Scriveva Bertolt Brecht: “Fratelli, cosa fate?”/ “Un carro armato”./ “E poi, con quelle lamine là dietro?”/ “Un proiettile nuovo e brevettato/ Buca l’acciaio come fosse vetro”./ Ahimè, la nostra società è impazzita!/ La catastrofe bussa alle sue porte./ Lavorare per conto della morte/ è il solo modo per restare in vita//”

I versi aprono il libro Frammenti sulla guerra, industria e neocolonialismo in un mondo multipolare, edito in e-book da KappaVu. Una raccolta di saggi (Gregorio Piccin, Rossana de Simone, Claudio Giangiacomo, Gabriel Moreschini, Geraldina Colotti, Antonio Mazzeo), curata da Gregorio Piccin. Un lavoro collettivo che prosegue la ricerca avviata con Se dici guerra (KappaVu, 2014) per porre l’accento sugli sviluppi dei vari aspetti che compongono il più spregiudicato processo produttivo globale: la guerra.

Industria, governi, alti vertici militari e media mainstream stanno consolidando un modello di belligeranza privatizzato basato sulla “professionalità” e su narrazioni capovolte che vedono l’occidente “civile e democratico” obbligato a difendersi da minacce che assumono caratteristiche sempre più asimmetriche e ibride.

Un nuovo approccio comunicativo e semantico – dice il volume – che è servito a mascherare il rilancio dei fatturati dell’industria di riferimento in crisi dopo il collasso del Patto di Varsavia e a restituire senso alla Nato, un’alleanza militare divenuta repentinamente obsoleta e fuori tempo.

Per giustificare l’ultimo ventennio di guerre sono state invocate dall’occidente diverse ragioni: intervento di polizia internazionale, intervento umanitario, difesa preventiva contro inesistenti minacce di distruzione di massa, lotta al terrorismo.

Come un rullo compressore, i governi implicati in questa fase belligerante hanno asfaltato il diritto internazionale occupando, al medesimo tempo, la quasi totalità del mercato mondiale degli armamenti.

Sullo sfondo di questo processo neocoloniale, il Libro bianco della difesa che ha prodotto il governo Renzi invoca costantemente la tutela dei cosiddetti “interessi nazionali”. Difficile comprendere, per un paese come l’Italia, a quali interessi corrisponda l’aver destabilizzato tutto il proprio vicinato, dai balcani alla Siria,passando per Iraq e Libia; ma soprattutto a quali interessi corrisponda il rilancio di una nuova guerra fredda contro la Russia e la perdurante cessione di sovranità a favore di basi strategiche statunitensi/Nato.
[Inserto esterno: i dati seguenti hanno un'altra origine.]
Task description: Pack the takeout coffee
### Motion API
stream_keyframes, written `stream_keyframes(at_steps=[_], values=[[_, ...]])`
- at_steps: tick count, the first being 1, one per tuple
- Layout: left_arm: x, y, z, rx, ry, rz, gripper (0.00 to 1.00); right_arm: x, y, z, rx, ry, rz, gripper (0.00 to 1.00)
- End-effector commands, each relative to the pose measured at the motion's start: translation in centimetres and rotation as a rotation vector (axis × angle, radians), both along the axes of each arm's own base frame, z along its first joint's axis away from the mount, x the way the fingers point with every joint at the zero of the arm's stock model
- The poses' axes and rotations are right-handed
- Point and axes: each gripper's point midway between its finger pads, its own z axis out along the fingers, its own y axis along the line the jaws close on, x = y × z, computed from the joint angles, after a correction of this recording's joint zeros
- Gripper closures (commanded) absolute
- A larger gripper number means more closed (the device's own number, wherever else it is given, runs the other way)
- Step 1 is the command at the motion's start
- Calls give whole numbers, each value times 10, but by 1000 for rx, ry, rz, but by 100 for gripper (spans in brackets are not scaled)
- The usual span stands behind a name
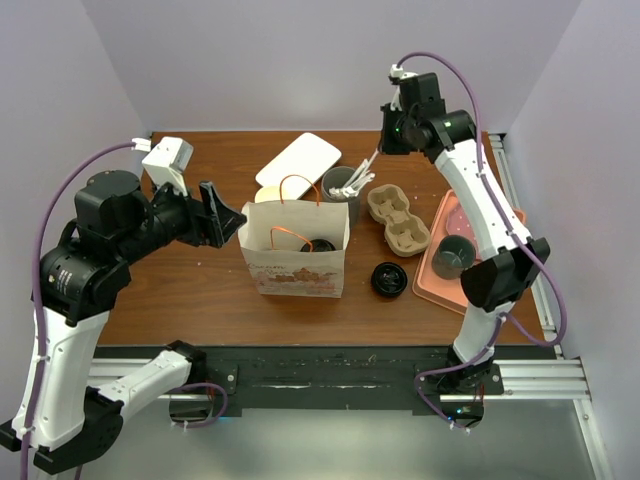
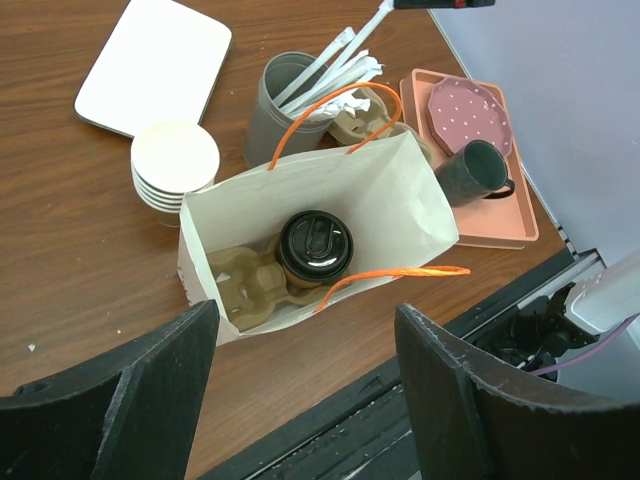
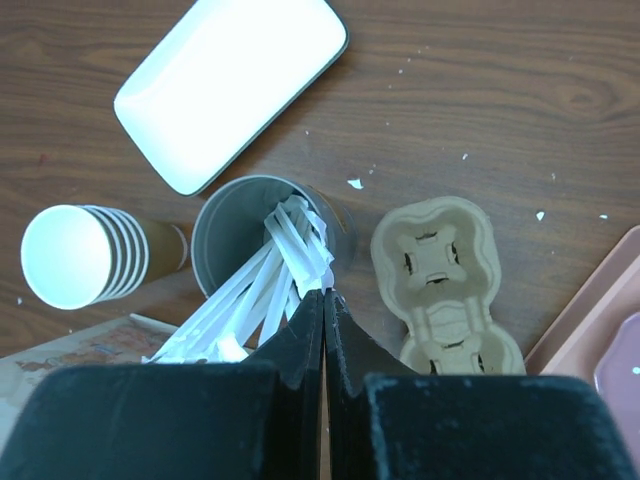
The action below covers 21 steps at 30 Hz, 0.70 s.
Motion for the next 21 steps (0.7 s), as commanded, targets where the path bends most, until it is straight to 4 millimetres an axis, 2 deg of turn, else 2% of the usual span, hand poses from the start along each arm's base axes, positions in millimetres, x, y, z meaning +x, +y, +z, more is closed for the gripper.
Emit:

I differenti approcci analitici raccolti in questo lavoro servono a portarci al cuore della questione, stracciando quell’involucro di menzogne, neologismi e narrazioni a cui l’ufficialità belligerante ci ha abituati, e presentando suggestioni e modelli alternativi e concreti di relazioni internazionali e gestione delle Forze armate, come quello del Venezuela che si definisce socialista e bolivariano.

Ne discuteranno domani a Udine (ore 18, presso la Sala della Filologica Palazzo Mantica, via Manin),Gregorio Piccin e Geraldina Colotti, in un incontro organizzato dalle Edizioni KappaVu, da Assostampa Friuli Venezia Giulia e dal quotidiano online Friuli Sera.